Still, he said, "we will come back stronger; we do have better days ahead."

May's 69,000 new jobs and downward adjustments for March and April mean the economy has averaged just 73,000 jobs a month over the past two months. That's half of what's needed simply to keep up with population growth and is a dramatic drop from the 226,000 jobs created per month in the January-March quarter.

May's 8.2 percent jobless rate, the first increase in 11 months, reflected more people coming back into the job force, but that was a thin silver lining to an otherwise discouraging report.

The economy is central to each candidate's argument — Obama wants it to be a choice between his and Romney's economic visions; Romney wants it to be referendum on Obama's economic policies.

Obama is counting on an unemployment trajectory that has fallen from a high of 10 percent in October 2009. The president likes to point to the 3.8 million jobs created since he became president, though 12.5 million people remain unemployed.
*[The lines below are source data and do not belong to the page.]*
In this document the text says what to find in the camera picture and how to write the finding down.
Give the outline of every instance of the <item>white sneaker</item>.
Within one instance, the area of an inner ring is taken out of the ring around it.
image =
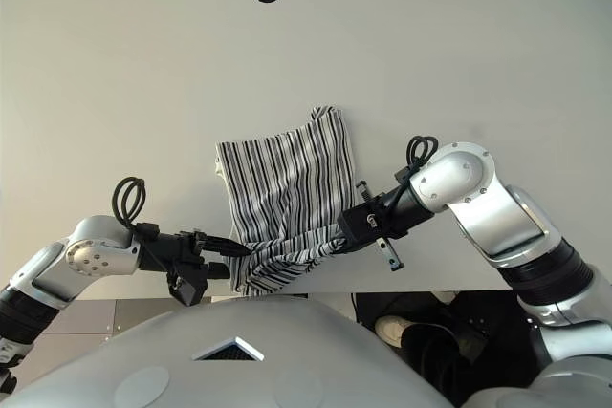
[[[401,348],[402,333],[413,324],[414,322],[410,322],[397,315],[385,315],[376,321],[374,330],[376,331],[376,335],[386,344]]]

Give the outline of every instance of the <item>white table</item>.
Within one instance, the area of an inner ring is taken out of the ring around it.
[[[146,179],[139,220],[230,231],[214,144],[345,110],[358,175],[395,186],[413,134],[486,145],[612,278],[610,0],[1,0],[2,257],[8,279],[115,183]],[[504,287],[450,215],[319,267],[287,291]],[[214,283],[208,294],[228,292]],[[166,296],[162,275],[85,298]]]

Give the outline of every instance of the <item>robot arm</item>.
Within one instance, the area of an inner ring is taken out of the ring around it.
[[[405,236],[449,209],[474,247],[516,291],[550,360],[612,355],[609,282],[581,260],[525,191],[497,179],[486,149],[455,142],[412,174],[404,169],[396,178],[399,187],[375,198],[365,190],[365,203],[342,214],[339,225],[349,247],[376,241],[391,268],[400,268],[388,238]]]
[[[128,178],[118,185],[116,197],[130,181],[143,196],[143,181]],[[136,204],[142,208],[139,198]],[[192,306],[202,299],[207,279],[230,277],[225,264],[205,263],[202,250],[237,257],[251,253],[197,230],[162,234],[154,224],[132,225],[138,212],[130,214],[129,221],[118,212],[81,221],[73,234],[39,250],[0,291],[0,395],[11,393],[16,384],[8,369],[21,363],[57,314],[96,280],[136,269],[166,272],[170,294]]]

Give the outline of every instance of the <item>black pants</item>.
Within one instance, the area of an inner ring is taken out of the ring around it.
[[[402,334],[404,360],[454,406],[461,406],[473,393],[474,372],[446,329],[415,324]]]

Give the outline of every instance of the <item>striped shirt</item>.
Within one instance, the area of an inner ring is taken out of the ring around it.
[[[336,219],[354,203],[353,154],[342,113],[260,140],[217,144],[238,240],[252,255],[228,259],[231,287],[246,295],[282,289],[345,243]]]
He highlights the resurgence of the auto industry following government bailouts of Chrysler and General Motors.

Friday's report seriously dampens Obama's message, though the May numbers may end up doing more damage to Obama's short-term political standing than to the economy long-term.

The United States has experienced periods of jobs slowdown for the past three years, only to bounce back. Last year, from May to August, job growth averaged 80,000 a month and from June through September of 2010, the average was 76,000.

Economists surveyed by The Associated Press expect growth to pick up this year, though not enough to lower unemployment much.

Eager to draw attention to his challenger, Obama has mounted a step-by-step assault on Romney's economic record, from his days as a venture capitalist to his tenure as Massachusetts governor from 2003-2007.

The Obama campaign released a new online video Friday that features several of Romney's former rivals for the Republican nomination criticizing Romney's economic record.

Romney has emphasized his background in private business to argue that he's qualified to lead a nation in economic turmoil.

On Friday, his campaign released a new television ad promising "a better day" and declaring that a Romney presidency would focus from the start on the economy and the federal deficit, unleash U.S. energy resources and stand up to China on trade. "President Romney's leadership puts jobs first," the ad states.